Introduction of an ATRM prism 5 to the device allows recording the sewage that has passed along the surface of the sample 10, ... for sufficiently large distances, and the conditions for the propagation of the sewage along the metal surface strongly depend on the parameters of the dielectric film, and the sensitivity of the device increases with increasing

5 distance between prisms. The maximum distance is determined by the power of the source 1 of linearly polarized radiation and the sensitivity of the receiver 9 of the radiation. The introduction of two polarizing grids 2 and 7 into the device makes it possible to form a reference signal and measure the ellipsometric parameters of the resulting wave, which are related both to the intensity and to the phase of the wave transmitted along the surface of the sample.
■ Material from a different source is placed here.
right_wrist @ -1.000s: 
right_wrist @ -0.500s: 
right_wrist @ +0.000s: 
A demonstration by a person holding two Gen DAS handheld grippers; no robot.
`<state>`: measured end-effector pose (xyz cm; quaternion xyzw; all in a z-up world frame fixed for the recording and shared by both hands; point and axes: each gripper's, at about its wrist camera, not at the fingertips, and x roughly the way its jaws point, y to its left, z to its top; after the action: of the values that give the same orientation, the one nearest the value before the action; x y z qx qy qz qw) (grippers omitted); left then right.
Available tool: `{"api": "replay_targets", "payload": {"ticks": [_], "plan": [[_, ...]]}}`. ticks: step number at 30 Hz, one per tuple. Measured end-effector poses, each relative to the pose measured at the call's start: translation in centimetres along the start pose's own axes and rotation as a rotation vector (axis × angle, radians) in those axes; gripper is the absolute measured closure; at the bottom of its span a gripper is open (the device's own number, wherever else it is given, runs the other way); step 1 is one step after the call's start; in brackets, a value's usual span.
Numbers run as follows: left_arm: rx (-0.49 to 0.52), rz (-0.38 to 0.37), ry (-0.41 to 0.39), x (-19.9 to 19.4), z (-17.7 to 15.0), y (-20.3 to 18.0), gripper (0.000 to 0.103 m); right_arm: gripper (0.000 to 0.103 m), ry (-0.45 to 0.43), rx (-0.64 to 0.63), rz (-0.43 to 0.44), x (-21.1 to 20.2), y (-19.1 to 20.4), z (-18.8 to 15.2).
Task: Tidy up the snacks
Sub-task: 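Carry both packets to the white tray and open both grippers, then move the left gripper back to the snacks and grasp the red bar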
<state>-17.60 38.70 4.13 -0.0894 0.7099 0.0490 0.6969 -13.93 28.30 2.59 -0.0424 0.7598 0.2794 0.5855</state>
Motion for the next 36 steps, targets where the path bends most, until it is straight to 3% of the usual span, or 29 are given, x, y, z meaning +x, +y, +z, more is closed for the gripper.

The measurement accuracy is improved for two reasons. First, in the proposed device, the film is probed along

0 surface at a distance between prism and 5 ATR, which significantly increases the sensitivity of the sewed sample to small changes in film parameters; secondly, errors associated with

5 with the time drift of the sensitivity of the radiation receiver and the instability of the source 1 of linearly polarized radiation.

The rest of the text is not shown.